*** Opening of COLLECTED MATERIAL ***

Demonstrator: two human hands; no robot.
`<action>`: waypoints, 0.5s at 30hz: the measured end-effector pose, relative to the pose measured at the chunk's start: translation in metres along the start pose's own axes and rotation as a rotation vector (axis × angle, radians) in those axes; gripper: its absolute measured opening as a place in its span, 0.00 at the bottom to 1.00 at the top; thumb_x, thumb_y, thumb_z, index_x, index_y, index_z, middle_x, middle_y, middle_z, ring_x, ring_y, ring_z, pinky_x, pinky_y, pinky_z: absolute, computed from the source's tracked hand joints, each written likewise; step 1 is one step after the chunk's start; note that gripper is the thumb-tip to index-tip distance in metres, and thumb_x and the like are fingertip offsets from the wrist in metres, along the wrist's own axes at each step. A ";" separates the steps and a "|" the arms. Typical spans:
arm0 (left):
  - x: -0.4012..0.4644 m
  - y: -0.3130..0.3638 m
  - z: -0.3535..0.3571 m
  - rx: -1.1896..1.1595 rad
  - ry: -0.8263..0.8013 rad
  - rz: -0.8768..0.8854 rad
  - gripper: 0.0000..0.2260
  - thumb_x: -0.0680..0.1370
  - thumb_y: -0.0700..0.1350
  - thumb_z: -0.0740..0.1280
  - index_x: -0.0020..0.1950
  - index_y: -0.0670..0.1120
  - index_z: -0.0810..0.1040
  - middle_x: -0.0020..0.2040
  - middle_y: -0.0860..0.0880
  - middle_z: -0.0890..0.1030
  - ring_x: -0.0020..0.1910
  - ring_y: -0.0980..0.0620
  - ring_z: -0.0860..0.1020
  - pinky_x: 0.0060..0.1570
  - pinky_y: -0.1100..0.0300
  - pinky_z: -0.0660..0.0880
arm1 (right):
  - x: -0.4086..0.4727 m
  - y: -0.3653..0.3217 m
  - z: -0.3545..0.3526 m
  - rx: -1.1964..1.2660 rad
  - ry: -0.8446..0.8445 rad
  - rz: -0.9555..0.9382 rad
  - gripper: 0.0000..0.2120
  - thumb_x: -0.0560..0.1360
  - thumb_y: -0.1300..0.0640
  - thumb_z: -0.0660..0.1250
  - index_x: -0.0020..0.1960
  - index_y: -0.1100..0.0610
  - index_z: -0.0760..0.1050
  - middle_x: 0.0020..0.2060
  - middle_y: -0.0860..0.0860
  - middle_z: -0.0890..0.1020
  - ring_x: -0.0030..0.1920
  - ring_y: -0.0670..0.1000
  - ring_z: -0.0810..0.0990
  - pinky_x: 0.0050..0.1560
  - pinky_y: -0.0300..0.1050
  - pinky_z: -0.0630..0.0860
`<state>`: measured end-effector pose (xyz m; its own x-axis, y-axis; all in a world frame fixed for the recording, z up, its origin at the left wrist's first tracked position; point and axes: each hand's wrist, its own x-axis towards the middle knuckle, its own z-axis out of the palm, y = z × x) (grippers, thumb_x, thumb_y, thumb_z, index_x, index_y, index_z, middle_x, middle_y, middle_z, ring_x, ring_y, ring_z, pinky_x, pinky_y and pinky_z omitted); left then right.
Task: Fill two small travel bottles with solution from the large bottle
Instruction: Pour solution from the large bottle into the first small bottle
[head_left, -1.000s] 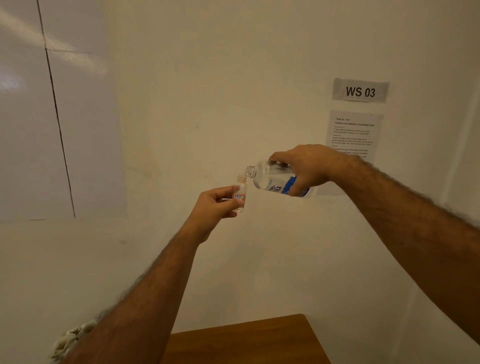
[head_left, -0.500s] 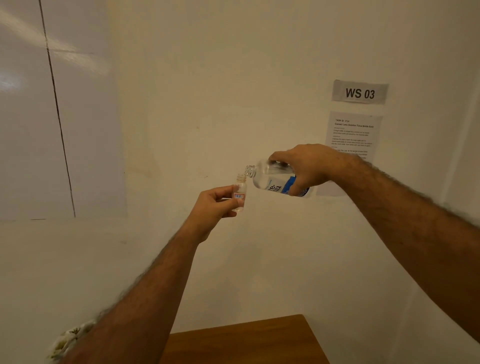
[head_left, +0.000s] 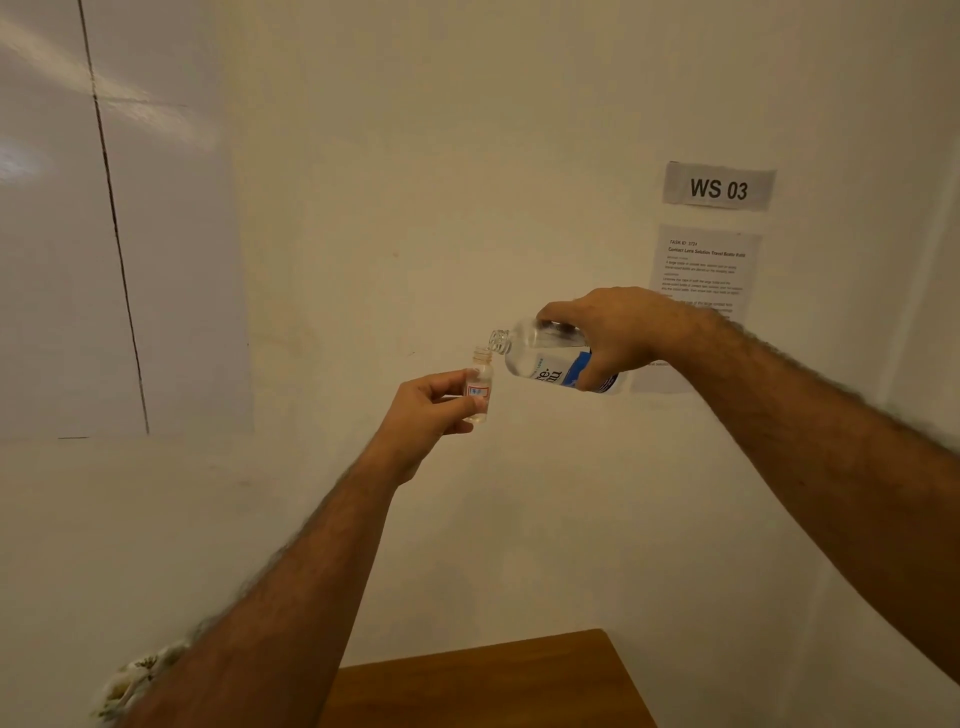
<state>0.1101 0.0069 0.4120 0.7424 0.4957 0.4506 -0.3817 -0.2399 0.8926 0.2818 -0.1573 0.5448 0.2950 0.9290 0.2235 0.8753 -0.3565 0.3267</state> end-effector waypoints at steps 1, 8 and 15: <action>0.000 0.000 0.000 0.002 -0.001 -0.001 0.14 0.74 0.37 0.71 0.58 0.50 0.81 0.48 0.50 0.86 0.44 0.53 0.83 0.41 0.63 0.79 | 0.000 0.000 0.000 0.001 -0.001 0.000 0.40 0.63 0.43 0.76 0.70 0.44 0.61 0.56 0.45 0.79 0.47 0.48 0.78 0.45 0.46 0.78; 0.001 0.000 -0.001 0.006 -0.004 0.003 0.15 0.74 0.37 0.71 0.60 0.48 0.81 0.48 0.49 0.86 0.44 0.53 0.83 0.41 0.64 0.78 | 0.001 0.001 -0.001 -0.002 0.004 -0.001 0.41 0.63 0.43 0.76 0.70 0.44 0.61 0.56 0.45 0.79 0.46 0.48 0.78 0.42 0.43 0.75; 0.002 -0.001 -0.001 0.006 0.002 0.001 0.15 0.74 0.37 0.71 0.60 0.47 0.81 0.48 0.49 0.86 0.44 0.53 0.83 0.41 0.63 0.79 | 0.001 0.001 -0.002 -0.007 0.009 0.000 0.40 0.63 0.44 0.76 0.70 0.44 0.61 0.56 0.45 0.78 0.46 0.48 0.77 0.41 0.43 0.74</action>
<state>0.1116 0.0087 0.4125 0.7409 0.4975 0.4512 -0.3789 -0.2450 0.8924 0.2815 -0.1572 0.5472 0.2918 0.9281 0.2314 0.8726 -0.3573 0.3331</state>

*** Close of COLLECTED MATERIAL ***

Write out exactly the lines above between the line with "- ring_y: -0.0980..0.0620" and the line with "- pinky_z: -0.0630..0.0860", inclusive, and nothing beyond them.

§ COMPLETED EXERCISE:
  - ring_y: -0.0980..0.0620
  - ring_z: -0.0860..0.1020
  - pinky_x: 0.0060..0.1570
  - pinky_y: -0.1100..0.0300
  - pinky_z: -0.0660..0.0880
arm1 (right):
  - x: -0.4086..0.4727 m
  - y: -0.3653..0.3217 m
  - z: -0.3545..0.3526 m
  - rx: -1.1964..1.2660 rad
  - ry: -0.8446..0.8445 rad
  - rz: -0.9555..0.9382 rad
  - gripper: 0.0000..0.2120
  - thumb_x: -0.0560..0.1360
  - thumb_y: -0.1300..0.0640
  - thumb_z: -0.0660..0.1250
  - index_x: -0.0020..0.1960
  - index_y: -0.1100..0.0610
  - index_z: -0.0760..0.1050
  - middle_x: 0.0020..0.2060
  - middle_y: -0.0860..0.0860
  - middle_z: -0.0890..0.1020
  - ring_x: -0.0030..0.1920
  - ring_y: -0.0670..0.1000
  - ring_z: -0.0810..0.0990
  - pinky_x: 0.0050..0.1560
  - pinky_y: -0.0300..0.1050
  - pinky_z: -0.0630..0.0860

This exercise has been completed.